Likewise, petitioner's claim that counsel was ineffective for failing to file properly an application for permission to appeal his conviction to the Tennessee Supreme Court, is without merit. Petitioner was granted a delayed direct appeal and, consequently, is unable to demonstrate prejudice as required under Strickland.
3. Jury Instruction
The trial court instructed that "[a] premeditated act is one done after the exercise of reflection and judgment. Premeditation means that the intent to kill must have been formed prior to the act itself. Such intent or design to kill maybe conceived and deliberately formed in an instant." [Addendum No. 1 cont., at 518]. Petitioner charges that the jury instruction that premeditation may be formed in an instant violates due process of law.
Petitioner has not directed the Court's attention to, nor has the Court found during its research, any Supreme Court case which teaches that such an instruction violates due process of law. Nevertheless, the Court previously determined that this alleged erroneous jury instruction did not have a substantial and injurious effect on the jury's verdict. In this claim, as in the earlier one, see Section 2, supra, habeas relief is not available for petitioner because he has failed to establish that the jury instruction was erroneous or that it had a substantial and injurious effect on the jury's verdict.
4. Unconstitutional Amendment
The indictment originally charged that petitioner unlawfully, deliberately, and with premeditation killed Jeff Higgins in violation of Section 39-13-202 of the Tennessee Code Annotated [Addendum No. 1, at 1-2]. Petitioner claims his conviction was obtained by an unconstitutional amendment, when the word "intentionally" was added, with his counsel's consent. As the Court previously explained, given his counsel's agreement to the addition, the indictment was properly amended.

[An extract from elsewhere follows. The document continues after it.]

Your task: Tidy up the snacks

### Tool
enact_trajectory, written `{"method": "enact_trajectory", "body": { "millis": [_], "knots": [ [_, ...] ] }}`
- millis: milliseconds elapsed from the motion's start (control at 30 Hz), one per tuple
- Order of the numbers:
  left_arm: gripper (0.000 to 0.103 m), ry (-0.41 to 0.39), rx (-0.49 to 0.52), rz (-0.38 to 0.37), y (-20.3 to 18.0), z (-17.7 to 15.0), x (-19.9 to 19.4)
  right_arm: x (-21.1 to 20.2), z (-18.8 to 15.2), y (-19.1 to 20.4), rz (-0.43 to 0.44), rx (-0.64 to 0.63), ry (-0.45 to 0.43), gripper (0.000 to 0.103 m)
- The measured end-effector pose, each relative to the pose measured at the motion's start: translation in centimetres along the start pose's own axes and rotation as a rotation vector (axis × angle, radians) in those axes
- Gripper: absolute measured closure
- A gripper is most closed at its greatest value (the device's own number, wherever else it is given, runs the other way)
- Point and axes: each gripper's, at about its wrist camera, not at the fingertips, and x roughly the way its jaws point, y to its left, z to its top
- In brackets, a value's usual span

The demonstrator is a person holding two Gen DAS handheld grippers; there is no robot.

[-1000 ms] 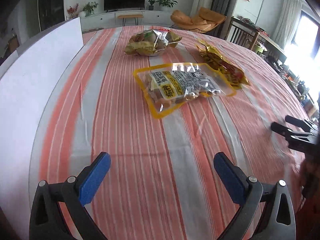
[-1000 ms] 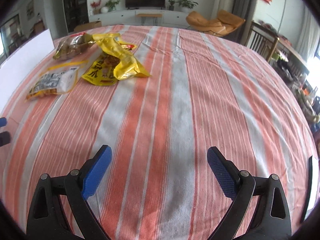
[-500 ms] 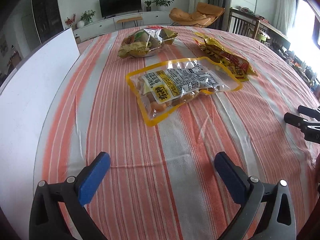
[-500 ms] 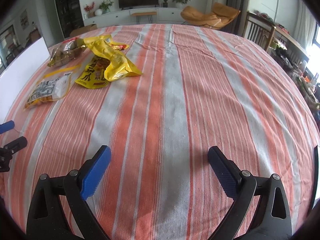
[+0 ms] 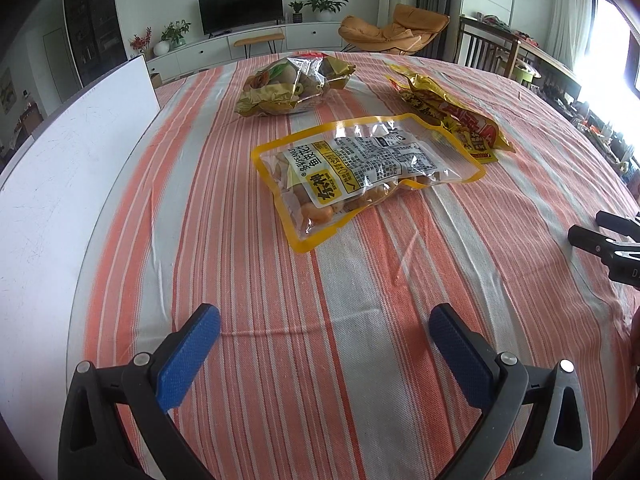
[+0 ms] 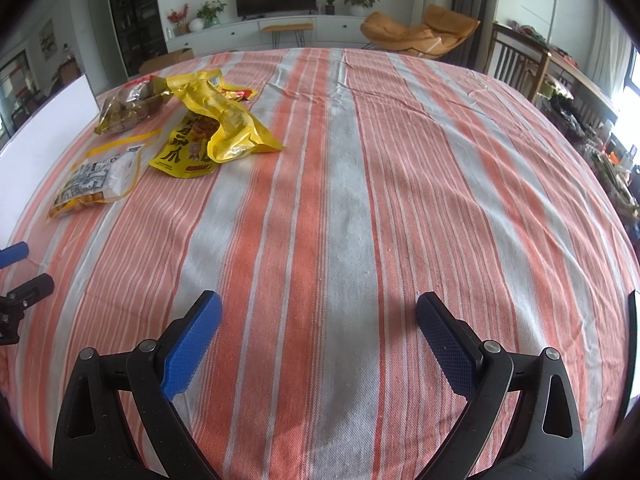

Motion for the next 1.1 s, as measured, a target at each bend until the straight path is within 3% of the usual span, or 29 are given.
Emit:
{"method": "enact_trajectory", "body": {
  "millis": [900, 1100],
  "knots": [
    [0.0, 0.0, 0.001, -0.001, -0.05, 0.06, 0.03, 0.74, 0.23, 0.05, -0.002, 0.009, 0.001, 0.003],
    [0.0, 0.059, 0.067, -0.049, 0.21, 0.47, 0.25, 0.74, 0.24, 0.04, 0.005, 0.013, 0.0, 0.003]
  ]
}}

The statute identifies first degree murder as a premeditated and intentional killing.
In any event, the Sixth Circuit has instructed that "[a]n indictment which fairly but imperfectly informs the accused of the offense for which he is to be tried does not give rise to a constitutional issue cognizable in habeas proceedings." Mira v. Marshall, 806 F.2d 636, 639 (6th Cir. 1986). The unamended indictment, which included the statute, fairly charged petitioner with the premeditated and intentional killing of the victim and, thus, adequately informed petitioner of the crime charged in sufficient detail so as to enable him to prepare a defense. Thus, his claim does not give rise to a constitutional issue cognizable in habeas corpus proceedings, but if it does, the addition of the word "intentionally" did not violate the Constitution.

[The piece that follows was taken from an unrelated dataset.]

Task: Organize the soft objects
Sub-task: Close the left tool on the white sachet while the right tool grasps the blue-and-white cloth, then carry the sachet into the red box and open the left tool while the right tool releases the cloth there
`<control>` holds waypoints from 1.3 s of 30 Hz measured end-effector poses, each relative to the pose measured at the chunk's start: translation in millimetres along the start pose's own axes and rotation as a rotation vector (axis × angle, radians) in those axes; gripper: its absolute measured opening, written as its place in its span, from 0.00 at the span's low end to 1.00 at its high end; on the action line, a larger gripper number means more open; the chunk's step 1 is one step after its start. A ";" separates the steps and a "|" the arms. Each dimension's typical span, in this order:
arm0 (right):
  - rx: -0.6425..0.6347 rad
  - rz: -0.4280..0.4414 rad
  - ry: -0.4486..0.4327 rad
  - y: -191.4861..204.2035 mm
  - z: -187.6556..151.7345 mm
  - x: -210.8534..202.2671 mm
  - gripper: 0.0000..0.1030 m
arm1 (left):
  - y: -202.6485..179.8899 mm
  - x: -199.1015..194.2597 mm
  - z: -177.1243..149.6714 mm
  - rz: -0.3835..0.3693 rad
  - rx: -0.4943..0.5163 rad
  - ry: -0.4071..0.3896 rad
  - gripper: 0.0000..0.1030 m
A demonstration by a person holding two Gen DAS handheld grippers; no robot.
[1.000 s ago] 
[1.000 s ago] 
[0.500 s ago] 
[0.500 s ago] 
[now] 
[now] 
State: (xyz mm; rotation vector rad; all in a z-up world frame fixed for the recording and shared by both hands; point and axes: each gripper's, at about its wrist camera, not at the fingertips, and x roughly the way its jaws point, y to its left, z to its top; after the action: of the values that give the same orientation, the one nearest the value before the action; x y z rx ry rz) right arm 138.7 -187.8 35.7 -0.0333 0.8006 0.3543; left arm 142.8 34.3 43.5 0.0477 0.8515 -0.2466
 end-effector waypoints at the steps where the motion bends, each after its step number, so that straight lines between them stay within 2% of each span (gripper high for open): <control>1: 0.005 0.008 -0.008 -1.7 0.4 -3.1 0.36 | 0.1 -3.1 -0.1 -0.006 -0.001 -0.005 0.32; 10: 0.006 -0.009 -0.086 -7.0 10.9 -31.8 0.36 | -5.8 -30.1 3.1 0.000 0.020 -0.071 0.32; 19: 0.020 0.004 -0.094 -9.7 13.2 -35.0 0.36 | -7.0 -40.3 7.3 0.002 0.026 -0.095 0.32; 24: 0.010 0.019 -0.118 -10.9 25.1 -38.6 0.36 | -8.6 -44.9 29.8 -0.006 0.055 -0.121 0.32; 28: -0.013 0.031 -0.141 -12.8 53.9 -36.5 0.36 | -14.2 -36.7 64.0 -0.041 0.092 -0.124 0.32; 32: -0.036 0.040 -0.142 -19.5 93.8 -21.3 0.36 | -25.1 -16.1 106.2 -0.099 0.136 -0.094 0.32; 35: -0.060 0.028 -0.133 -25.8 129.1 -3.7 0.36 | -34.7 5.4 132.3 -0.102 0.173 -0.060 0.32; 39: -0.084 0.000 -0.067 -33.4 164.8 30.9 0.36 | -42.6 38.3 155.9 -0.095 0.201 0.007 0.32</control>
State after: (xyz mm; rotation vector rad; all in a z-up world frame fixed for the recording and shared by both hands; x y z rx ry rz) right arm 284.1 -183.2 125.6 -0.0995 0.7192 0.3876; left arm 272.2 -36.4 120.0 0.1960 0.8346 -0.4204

Therefore, the Tennessee court's rejection of his claim was neither contrary to nor an unreasonable application of clearly established Federal law. Habeas relief is not warranted with respect to this claim.
V. CONCLUSION
Respondent's motion for summary judgment [Court File No. 7] will be GRANTED as to all claims. Petitioner is not entitled to an evidentiary hearing, and his § 2254 petition [Court File No. 1] will be DISMISSED.
A separate judgment order will enter.